My opinion, on this style is that it can provide some useful information, and it seems more appropriate for filtering based on specific criteria. It can be a little difficult to tell who the top pairings were, and you lose the aspect of where the players are in the field.
A Network Approach
Another approach is to essentially create a graph layout. In Tableau, this is easiest if we use a non-directed graph, meaning you combine passes to and from different players regardless of who received or initiated the pass. This style in Tableau requires some more calculated fields compared to the heatmap, but you could set up a workflow to make it easy enough. I created three calculated fields for the average location of each player. This was complicated by the fact the event data from metrica sports was not oriented always in the same direction of play from left to right. To make this more flexible, I created some parameters for which team started in that direction, then shifted the x and y coordinates before calculating the average. Finally, a new calculated field need to be calculated for the size of the “edges” in the graph.

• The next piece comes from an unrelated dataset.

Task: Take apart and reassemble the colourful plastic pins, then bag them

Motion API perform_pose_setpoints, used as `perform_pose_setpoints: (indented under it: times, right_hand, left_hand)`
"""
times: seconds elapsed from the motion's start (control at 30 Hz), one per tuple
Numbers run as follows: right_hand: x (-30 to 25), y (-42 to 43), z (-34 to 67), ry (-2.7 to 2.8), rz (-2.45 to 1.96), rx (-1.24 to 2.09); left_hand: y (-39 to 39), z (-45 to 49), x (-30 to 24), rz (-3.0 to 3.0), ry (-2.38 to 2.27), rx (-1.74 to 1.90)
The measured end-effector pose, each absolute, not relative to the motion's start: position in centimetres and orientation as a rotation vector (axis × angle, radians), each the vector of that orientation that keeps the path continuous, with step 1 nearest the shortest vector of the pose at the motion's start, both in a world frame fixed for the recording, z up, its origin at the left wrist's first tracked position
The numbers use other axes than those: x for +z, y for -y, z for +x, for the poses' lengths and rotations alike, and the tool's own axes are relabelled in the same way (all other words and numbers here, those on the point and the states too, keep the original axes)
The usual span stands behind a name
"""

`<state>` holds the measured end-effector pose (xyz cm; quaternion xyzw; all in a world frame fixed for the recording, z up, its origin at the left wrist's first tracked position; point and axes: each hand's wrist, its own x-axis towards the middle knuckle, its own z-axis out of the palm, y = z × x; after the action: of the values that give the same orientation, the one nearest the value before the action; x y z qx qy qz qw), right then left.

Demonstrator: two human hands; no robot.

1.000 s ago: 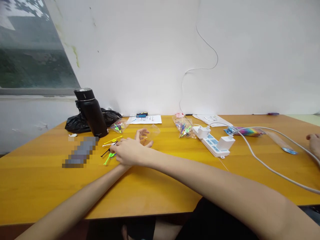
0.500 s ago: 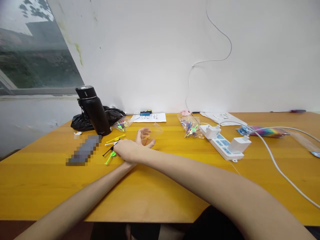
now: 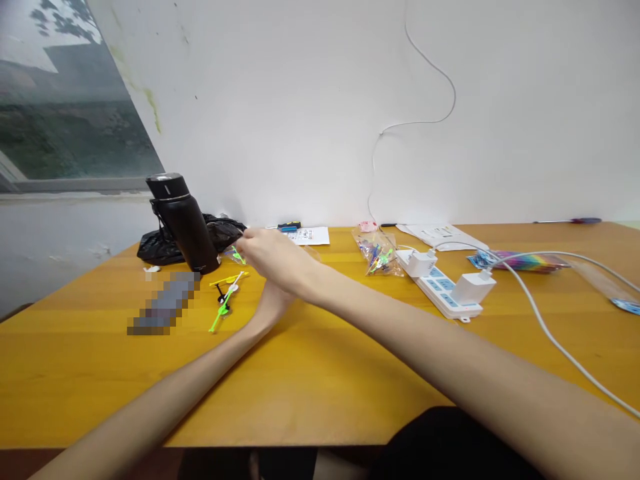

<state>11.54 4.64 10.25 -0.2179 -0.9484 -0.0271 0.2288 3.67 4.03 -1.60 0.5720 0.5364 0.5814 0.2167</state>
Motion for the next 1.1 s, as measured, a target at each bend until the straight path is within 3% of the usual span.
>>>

I think the main advantage of this visualization is the passing becomes combined with the average position of the player. So we can still see a lot of passes between Player 2 and Player 7, but now we know that it tends to be along the right side of the pitch. We do lose the direction component, although I think with some extra preprocessing this could be changed.
The notebook from Tableau is available to download so you can see how each visualization was built.